The extraction of HA and FA was achieved by utilizing a combination of reagents, including sodium hydroxide, sodium pyrophosphate, and potassium dichromate. The concentration of these acids was subsequently determined using ferrous sulfate in accordance with a method described in detail in the NY/T 1867 [28,29]. The reducing sugars and amino acids present during the humification process were quantified using a UV spectrophotometer (759S Shanghai Jing Hua Technology Instrument Co., Ltd., Shanghai, China). The experimental reagent employed was dinitro salicylic acid (Sinopharm Group Co., Ltd., Beijing, China). The solution was boiled, cooled, and diluted with deionized water to within the range of the standard solution. The absorbance of the reducing sugar concentration was measured at 540 nm. The amino acid concentration was obtained from the absorbance measurement at 280 nm [30].

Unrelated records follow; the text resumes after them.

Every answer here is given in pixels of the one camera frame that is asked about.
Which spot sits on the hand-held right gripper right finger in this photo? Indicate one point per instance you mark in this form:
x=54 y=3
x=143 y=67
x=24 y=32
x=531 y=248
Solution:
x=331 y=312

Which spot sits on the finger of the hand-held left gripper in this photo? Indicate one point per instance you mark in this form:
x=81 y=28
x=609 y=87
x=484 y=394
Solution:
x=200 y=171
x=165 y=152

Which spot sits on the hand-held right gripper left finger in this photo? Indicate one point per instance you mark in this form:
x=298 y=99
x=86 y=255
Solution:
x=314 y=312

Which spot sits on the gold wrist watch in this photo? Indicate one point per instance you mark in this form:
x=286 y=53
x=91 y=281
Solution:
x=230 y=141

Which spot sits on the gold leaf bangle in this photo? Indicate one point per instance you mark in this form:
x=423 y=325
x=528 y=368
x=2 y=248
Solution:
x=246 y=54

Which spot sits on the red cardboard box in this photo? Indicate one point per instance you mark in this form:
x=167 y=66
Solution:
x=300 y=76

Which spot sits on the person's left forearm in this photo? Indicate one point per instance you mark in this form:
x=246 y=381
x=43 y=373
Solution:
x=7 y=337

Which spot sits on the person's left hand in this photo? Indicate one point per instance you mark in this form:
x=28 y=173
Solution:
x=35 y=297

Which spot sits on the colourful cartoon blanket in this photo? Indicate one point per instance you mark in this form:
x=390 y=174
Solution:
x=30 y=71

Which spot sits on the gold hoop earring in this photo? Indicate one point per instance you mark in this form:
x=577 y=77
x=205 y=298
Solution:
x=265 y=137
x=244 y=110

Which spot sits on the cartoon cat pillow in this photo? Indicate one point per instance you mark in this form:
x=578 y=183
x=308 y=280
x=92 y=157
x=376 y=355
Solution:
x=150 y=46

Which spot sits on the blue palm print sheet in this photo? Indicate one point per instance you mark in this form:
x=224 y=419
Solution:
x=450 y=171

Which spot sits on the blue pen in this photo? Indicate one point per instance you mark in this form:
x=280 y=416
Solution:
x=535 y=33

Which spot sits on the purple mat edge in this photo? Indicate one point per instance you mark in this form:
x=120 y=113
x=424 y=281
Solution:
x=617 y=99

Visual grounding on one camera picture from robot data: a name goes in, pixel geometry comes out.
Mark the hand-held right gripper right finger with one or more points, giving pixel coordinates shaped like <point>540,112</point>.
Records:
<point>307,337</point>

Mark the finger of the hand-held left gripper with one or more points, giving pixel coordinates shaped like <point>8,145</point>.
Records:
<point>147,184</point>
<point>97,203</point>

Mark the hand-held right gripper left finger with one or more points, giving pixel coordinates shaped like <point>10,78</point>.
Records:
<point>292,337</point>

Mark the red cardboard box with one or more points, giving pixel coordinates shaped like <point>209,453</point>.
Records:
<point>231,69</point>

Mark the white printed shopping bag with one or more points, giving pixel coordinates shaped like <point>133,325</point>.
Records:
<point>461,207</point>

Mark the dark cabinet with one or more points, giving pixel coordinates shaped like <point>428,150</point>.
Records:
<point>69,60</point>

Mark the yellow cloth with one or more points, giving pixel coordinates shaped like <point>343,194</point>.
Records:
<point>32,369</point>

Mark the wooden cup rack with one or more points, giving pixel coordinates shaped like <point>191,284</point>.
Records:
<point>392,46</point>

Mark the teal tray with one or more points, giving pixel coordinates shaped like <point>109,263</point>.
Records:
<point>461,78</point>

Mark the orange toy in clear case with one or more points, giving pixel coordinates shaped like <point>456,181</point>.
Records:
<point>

2.5.2. Physical Characteristics

The identification of straw morphology is conducted through the utilization of scanning electron microscopy (ZEISS EVO MA 10, ZEISS Co., Ltd., Oberkochen, Germany). The resolution was 100 nm@20 KV (secondary electronics). The magnification was 15–10,000. The acceleration voltage or landing voltage range was 7 kV~30 kV, 10 V step, and continuously adjustable. The probe current had a maximum current of ≤100 nA. It can accommodate a maximum sample diameter of 200 mm and a maximum sample height of 100 mm. The five-axis central motor drives the stage, with the following maximum travel range indicators: X = 80 mm, Y = 100 mm, Z = 35 mm, a tilt range of 0°–90°, and rotation ≥360° (continuous rotation). The instrument utilized for the measurement of infrared spectroscopy is the IS10 (Nicolet Bankshares Inc., Madison, WI, USA), which possesses a spectral coverage range of 7800–350 cm⁻¹, with spectral accuracy of <0.4 cm⁻¹ and wavenumber accuracy of <0.01 cm⁻¹. Prior to scanning, the samples were subjected to drying at a temperature of 105 °C for a duration of 2 h. The instrument automatically scans each sample 16 times in succession, and subsequently, the material base is manually rotated 90° to facilitate continued scanning. Following a single rotation, the software provided by the instrument calculates the mean of the four curves as the final result.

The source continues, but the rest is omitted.